#### WORK ORDER:
All lines from the one containing "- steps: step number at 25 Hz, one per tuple" to the end of the data below are to be returned exactly, both ends included, with nothing added.

#### DATA SHOWN:
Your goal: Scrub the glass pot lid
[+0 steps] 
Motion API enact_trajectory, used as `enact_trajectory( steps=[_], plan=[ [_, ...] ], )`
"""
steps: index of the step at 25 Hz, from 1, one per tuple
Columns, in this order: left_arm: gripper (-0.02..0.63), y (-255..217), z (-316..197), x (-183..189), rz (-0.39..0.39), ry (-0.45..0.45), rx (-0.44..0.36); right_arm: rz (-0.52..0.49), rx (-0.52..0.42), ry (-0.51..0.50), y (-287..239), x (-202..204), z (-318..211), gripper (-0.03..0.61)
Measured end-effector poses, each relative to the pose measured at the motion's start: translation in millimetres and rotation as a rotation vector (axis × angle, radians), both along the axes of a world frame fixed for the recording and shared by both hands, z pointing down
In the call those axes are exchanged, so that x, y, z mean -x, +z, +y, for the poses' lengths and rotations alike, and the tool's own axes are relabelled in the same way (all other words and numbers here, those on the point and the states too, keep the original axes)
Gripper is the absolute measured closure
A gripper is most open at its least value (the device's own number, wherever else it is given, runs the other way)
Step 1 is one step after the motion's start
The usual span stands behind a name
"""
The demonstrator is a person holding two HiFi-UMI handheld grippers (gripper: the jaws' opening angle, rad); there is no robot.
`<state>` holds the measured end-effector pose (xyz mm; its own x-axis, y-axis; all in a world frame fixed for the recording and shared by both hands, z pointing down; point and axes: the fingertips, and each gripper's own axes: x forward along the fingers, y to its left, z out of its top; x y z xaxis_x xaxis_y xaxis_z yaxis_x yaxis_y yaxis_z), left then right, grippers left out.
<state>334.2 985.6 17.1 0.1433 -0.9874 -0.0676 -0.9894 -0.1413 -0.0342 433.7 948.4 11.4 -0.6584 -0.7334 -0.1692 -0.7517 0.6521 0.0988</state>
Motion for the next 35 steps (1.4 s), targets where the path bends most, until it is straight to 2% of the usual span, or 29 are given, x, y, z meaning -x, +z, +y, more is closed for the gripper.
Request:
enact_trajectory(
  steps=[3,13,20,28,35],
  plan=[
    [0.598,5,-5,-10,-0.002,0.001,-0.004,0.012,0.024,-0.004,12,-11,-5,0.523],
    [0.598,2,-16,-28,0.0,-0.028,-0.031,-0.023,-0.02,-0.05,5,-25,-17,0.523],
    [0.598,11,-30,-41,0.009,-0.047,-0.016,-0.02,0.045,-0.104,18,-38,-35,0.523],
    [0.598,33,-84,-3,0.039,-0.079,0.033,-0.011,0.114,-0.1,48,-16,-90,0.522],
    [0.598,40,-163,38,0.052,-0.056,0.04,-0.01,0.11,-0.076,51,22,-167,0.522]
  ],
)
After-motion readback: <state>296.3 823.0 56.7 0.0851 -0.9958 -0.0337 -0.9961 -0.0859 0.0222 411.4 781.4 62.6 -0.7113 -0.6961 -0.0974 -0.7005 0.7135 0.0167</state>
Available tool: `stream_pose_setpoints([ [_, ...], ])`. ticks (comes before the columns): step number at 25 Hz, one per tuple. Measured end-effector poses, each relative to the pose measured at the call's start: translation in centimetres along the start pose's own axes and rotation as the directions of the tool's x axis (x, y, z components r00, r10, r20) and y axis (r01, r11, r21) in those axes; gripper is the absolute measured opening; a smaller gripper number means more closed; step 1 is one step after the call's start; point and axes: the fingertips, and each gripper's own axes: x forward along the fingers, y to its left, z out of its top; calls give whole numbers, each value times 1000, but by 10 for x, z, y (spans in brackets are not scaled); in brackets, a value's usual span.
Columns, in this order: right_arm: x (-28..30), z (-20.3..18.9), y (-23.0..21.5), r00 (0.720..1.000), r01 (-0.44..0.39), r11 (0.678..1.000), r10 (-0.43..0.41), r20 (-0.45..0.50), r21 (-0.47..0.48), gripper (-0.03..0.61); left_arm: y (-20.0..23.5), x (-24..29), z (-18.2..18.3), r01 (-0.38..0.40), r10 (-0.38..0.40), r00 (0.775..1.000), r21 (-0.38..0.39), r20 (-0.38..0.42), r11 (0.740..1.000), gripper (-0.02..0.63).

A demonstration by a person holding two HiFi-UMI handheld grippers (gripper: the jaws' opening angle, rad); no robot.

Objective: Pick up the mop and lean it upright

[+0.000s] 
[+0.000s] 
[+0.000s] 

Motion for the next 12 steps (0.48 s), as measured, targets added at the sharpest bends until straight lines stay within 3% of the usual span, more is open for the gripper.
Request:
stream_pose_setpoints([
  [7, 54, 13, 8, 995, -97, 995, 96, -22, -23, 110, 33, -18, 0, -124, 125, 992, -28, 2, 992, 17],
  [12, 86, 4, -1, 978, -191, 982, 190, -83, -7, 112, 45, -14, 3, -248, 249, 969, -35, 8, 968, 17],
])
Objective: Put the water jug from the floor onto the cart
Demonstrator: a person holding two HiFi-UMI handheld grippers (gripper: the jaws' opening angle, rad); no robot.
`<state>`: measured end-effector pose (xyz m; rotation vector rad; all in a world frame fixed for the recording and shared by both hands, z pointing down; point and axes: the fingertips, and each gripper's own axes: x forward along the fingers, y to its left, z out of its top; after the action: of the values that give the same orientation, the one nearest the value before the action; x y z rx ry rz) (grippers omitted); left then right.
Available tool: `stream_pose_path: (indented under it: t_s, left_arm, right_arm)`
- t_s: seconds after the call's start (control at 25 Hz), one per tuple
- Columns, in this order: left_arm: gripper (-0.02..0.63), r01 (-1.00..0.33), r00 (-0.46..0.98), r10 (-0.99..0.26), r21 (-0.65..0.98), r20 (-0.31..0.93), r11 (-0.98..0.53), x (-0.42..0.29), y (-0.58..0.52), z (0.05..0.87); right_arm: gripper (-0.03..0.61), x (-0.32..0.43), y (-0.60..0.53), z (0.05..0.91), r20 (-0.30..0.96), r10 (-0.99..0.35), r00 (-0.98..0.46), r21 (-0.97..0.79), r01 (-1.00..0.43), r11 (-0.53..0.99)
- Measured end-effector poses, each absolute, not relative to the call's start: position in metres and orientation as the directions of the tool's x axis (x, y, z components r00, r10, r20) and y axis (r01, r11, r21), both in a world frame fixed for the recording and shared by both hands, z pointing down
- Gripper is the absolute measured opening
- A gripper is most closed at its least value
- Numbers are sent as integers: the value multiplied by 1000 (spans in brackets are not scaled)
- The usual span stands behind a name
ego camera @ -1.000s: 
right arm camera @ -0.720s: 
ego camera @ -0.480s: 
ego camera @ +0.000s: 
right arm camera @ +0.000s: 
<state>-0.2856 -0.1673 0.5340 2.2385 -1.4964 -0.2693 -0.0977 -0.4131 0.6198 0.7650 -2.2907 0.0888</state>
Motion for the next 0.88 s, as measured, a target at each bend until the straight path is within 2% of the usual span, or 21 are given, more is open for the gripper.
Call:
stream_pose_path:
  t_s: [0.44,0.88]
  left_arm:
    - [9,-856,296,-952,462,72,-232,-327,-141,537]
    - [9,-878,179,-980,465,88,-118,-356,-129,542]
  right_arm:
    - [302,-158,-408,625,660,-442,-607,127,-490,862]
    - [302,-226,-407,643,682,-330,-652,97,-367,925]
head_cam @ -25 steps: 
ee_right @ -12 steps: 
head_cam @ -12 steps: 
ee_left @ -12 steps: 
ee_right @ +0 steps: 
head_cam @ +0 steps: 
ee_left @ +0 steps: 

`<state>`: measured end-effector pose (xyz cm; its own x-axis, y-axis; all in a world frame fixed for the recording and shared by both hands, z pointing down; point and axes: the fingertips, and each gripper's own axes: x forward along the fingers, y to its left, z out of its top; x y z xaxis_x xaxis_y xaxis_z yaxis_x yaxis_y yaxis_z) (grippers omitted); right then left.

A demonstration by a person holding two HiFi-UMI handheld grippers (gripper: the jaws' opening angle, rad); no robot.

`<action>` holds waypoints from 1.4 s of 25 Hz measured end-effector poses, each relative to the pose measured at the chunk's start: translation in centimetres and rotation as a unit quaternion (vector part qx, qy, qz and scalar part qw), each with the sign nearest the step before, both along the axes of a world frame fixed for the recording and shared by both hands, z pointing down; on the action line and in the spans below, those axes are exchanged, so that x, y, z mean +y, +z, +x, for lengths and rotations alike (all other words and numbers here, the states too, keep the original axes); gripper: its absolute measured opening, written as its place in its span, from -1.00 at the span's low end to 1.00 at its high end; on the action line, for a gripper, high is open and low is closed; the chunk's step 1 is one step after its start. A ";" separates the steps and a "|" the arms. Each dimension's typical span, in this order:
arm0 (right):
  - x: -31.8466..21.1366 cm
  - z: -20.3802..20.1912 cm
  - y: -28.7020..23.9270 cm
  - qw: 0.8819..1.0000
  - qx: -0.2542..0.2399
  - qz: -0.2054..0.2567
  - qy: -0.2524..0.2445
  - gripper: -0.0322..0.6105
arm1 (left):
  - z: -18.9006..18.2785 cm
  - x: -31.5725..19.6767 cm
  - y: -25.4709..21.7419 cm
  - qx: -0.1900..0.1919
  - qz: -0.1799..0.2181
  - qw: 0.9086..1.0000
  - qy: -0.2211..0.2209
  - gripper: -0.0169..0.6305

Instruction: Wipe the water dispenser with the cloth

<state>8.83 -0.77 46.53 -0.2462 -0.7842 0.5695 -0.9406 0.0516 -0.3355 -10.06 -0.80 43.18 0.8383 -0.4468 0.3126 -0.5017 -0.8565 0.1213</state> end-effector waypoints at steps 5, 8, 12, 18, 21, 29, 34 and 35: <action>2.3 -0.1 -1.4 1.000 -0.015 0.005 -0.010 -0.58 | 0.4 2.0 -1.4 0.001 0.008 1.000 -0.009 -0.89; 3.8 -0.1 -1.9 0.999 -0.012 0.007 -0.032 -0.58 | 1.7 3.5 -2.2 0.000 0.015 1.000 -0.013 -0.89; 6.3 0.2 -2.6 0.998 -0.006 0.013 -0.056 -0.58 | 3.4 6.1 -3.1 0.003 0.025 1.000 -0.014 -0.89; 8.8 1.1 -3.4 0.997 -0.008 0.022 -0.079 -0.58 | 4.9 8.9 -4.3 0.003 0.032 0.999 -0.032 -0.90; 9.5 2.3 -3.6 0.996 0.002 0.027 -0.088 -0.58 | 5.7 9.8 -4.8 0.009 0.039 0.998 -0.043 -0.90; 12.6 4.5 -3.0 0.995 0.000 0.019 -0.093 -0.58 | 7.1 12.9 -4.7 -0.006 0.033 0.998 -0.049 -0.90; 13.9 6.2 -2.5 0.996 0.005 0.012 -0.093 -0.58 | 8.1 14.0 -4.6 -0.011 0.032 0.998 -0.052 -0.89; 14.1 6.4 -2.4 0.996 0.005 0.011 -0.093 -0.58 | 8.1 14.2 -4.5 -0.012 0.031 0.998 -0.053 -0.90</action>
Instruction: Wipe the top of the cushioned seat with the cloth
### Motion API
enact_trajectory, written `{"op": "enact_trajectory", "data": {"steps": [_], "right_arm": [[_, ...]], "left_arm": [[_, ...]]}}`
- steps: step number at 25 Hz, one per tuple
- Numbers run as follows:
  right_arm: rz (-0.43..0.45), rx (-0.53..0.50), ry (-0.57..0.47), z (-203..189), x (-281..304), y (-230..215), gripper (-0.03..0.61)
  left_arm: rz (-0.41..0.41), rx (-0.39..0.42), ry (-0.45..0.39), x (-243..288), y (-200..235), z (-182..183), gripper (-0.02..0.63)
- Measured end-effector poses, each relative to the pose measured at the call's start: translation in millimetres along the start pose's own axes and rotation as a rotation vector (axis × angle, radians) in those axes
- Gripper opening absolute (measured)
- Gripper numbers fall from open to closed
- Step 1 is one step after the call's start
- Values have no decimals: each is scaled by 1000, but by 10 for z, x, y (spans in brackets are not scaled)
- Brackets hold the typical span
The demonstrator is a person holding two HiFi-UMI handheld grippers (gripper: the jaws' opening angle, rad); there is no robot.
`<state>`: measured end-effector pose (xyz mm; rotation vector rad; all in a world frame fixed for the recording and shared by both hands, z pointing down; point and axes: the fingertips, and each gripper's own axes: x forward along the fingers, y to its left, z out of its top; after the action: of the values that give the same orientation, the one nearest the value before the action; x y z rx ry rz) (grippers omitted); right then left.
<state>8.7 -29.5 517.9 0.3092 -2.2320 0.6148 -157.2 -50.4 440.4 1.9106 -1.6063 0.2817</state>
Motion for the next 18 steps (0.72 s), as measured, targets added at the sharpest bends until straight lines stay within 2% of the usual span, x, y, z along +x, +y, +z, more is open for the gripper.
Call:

#### WRITTEN REPLY:
- steps: step number at 25 Hz, one per tuple
- Numbers run as follows:
  right_arm: rz (-0.43..0.45), rx (-0.53..0.50), ry (-0.57..0.47), z (-203..189), x (-281..304), y (-230..215), gripper (-0.03..0.61)
  left_arm: rz (-0.41..0.41), rx (-0.39..0.42), ry (-0.45..0.39), x (-243..288), y (-200..235), z (-182..183), gripper (-0.02..0.63)
- Measured end-effector poses, each relative to the pose measured at the call's start: translation in millimetres along the start pose's own axes and rotation as a rotation vector (axis × angle, radians) in those axes
- Gripper opening absolute (measured)
- Gripper numbers fall from open to closed
- Step 1 is one step after the call's start
- Values have no decimals: each is scaled by 1000, but by 10 for z, x, y (spans in brackets are not scaled)
- Brackets hold the typical span
The demonstrator is a person holding two HiFi-UMI handheld grippers (gripper: the jaws' opening angle, rad); there is no robot.
`<state>`: measured end-effector pose (xyz mm; rotation vector rad; all in a world frame fixed for the recording and shared by both hands, z pointing down; point and axes: the fingertips, and each gripper's own axes: x forward along the fingers, y to its left, z out of its top; after the action: of the values that give the same orientation, the one nearest the value before the action; x y z rx ry rz) (grippers omitted); right then left.
<state>8.7 -29.5 517.9 0.3092 -2.2320 0.6148 -157.2 -50.4 440.4 1.9106 -1.6063 0.2817</state>
Motion for the next 18 steps (0.72 s), as measured, targets added at the sharpest bends until straight lines stay within 2% of the usual span, x, y, z along +x, +y, +z, more is open for the gripper.
Call:

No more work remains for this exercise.